Our findings may also inform the types of preventive CBT interventions that might be utilized in early childhood to promote better affective regulation. For example, young offspring of parents with BPD who exhibit behavioral symptoms could be referred for parent-child interventions including positive parenting, collaborative problem solving (Greene et al., 2004), or parent child interaction therapy (Thomas et al., 2017). Supporting parents in finding ways to prevent and de-escalate these child behaviors in ways that promote adaptive function and problem solving is very important, as research has shown that these behaviors may elicit more negative parenting styles, with parents of dysregulated children engaging in more punitive and controlling parenting styles, or alternatively, increased permissiveness (Kim et al., 2012).

Young BPDO and comorbid anxiety disorders might be referred for parent-implemented CBT, a treatment with established efficacy for reducing anxiety in young children (e.g., Comer et al., 2019; Hirshfeld-Becker et al., 2010), that has also been shown to reduce onset of depression in adolescent girls (Rapee, 2013). Although anxiety disorders may be distinct from the BPD itself, because of the impairment and avoidance they entail, treating them early might improve functional outcomes even in the event of a comorbid mood disorder. In addition, interventions that address parents’ own symptoms and dysregulation, if present, would also be expected to benefit the children. Parental BPD may also be associated with other psychosocial stressors that may confer risk for child disorders; policies and interventions designed to ameliorate early life stressors associated with parental mental illness may also be particularly impactful on youth outcomes. In the present study, BPDO were less likely to live with both parents in the same household, and this factor was itself associated with child symptoms and disorders. Familial transmission of mood disorders reflects a complex interplay of biological and psychosocial factors; preventative interventions must be sufficiently broad to capture the range of known risk factors while being individualized and targeted to the needs of any given child and family (Duffy et al., 2023).

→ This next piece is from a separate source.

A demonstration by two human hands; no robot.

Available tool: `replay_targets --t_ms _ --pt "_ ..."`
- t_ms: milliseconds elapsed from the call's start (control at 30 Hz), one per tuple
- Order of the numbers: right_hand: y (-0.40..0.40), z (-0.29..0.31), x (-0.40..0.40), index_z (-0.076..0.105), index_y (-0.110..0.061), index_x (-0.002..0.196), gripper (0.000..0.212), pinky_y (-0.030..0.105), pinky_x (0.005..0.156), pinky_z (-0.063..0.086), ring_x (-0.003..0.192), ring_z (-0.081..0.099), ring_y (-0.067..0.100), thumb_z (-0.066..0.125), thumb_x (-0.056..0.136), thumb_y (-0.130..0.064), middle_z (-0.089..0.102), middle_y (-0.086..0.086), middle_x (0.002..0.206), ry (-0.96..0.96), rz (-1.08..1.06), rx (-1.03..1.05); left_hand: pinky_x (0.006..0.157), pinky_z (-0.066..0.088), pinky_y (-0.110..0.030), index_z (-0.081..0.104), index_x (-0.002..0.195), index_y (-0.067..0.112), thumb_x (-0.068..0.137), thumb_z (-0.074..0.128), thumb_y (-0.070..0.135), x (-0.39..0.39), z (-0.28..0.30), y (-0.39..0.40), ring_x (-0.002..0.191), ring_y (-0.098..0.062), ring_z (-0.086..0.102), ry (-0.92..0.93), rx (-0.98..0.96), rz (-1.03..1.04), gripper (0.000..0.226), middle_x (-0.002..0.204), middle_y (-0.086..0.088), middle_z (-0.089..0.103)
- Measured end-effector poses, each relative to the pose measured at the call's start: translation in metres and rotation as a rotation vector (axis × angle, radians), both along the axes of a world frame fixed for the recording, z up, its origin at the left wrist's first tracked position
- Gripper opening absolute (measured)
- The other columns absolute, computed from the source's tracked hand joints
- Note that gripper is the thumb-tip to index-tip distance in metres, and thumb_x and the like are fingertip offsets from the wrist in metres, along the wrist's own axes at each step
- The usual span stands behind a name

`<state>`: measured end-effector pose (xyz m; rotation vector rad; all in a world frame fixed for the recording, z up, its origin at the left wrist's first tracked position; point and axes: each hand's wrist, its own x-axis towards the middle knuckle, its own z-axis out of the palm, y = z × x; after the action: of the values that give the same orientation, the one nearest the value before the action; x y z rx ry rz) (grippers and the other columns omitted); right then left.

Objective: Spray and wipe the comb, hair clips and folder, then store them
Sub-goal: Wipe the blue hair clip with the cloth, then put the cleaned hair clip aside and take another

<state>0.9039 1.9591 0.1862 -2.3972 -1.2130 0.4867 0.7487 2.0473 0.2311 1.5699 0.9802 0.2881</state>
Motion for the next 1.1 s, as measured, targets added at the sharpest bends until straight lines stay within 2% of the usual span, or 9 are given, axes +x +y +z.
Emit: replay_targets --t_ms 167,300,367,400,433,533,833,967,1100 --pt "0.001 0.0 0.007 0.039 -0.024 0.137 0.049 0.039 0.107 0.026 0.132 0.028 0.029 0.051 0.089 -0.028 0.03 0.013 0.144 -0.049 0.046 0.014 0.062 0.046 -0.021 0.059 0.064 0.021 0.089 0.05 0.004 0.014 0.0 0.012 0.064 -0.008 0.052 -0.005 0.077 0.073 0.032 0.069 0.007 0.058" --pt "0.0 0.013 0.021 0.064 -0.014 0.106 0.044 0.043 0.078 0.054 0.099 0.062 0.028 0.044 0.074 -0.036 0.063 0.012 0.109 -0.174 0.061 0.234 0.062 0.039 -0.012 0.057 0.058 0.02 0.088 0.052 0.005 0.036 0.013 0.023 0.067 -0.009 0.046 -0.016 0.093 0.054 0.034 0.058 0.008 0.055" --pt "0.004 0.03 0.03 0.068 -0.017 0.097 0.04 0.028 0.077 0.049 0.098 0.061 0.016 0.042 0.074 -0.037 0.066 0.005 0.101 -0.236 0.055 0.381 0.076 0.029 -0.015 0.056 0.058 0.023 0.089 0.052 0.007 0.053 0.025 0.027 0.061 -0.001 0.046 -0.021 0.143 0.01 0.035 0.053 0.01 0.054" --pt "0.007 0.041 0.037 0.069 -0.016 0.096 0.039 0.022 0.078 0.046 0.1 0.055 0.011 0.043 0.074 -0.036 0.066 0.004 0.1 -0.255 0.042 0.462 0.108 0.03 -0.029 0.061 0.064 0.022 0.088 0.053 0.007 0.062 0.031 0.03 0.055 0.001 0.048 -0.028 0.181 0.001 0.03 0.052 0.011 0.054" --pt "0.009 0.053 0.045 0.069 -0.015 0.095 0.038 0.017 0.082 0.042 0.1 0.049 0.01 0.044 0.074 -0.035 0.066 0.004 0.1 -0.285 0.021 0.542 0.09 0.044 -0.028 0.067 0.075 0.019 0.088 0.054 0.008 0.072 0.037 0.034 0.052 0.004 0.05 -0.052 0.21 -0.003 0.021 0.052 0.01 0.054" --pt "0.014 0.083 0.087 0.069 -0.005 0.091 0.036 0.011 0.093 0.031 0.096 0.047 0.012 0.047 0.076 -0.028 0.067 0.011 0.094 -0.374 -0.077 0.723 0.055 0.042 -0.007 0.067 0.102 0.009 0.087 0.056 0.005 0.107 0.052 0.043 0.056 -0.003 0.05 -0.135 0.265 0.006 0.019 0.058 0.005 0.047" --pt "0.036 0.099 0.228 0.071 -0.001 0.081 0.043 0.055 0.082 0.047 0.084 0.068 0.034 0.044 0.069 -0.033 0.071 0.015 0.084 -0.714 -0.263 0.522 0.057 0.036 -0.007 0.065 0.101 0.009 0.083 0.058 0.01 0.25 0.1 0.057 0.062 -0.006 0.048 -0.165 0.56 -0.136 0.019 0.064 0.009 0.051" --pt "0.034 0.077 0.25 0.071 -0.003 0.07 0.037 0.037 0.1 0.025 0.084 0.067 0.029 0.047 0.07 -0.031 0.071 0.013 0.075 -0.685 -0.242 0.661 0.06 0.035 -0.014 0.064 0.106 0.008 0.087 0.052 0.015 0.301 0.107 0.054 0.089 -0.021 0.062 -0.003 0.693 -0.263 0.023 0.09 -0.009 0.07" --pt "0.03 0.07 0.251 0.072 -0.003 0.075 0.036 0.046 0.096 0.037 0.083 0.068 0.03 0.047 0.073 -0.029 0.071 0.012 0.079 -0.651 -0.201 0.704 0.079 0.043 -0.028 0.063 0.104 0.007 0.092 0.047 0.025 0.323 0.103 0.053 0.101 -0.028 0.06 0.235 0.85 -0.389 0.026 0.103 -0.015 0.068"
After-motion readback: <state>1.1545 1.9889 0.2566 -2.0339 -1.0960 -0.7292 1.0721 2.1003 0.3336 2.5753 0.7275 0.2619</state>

Our findings should be viewed in light of methodological limitations. First, we used a community sample recruited through advertisements. However, our careful recruitment and diagnostic strategies ensured that the parents we recruited with BPD met criteria for clinical caseness. Nonetheless, future studies utilizing clinical and epidemiologic samples are needed to confirm results. Second, we relied on parent-reports of child symptoms. Data from teachers/caregivers were limited because many children in this age range were not in day care or preschool, and it is likely that children who were more symptomatic were less likely to be attending daycare or preschool. Nonetheless, among the offspring who did have teacher/caregiver-report data, parent and teacher reports of symptoms were generally positively and significantly correlated. Third, although our sample was representative of the broader population of the counties served by our clinical center, White, non-Hispanic participants were overrepresented compared to national rates. The impact of parental psychopathology on child mental health may vary depending on a range of environmental and individual level factors including demographic factors and exposure to life stressors. The expansion of this research in samples with greater socioeconomic, racial, and ethnic diversity is a critical next step in order to generalize findings from this study.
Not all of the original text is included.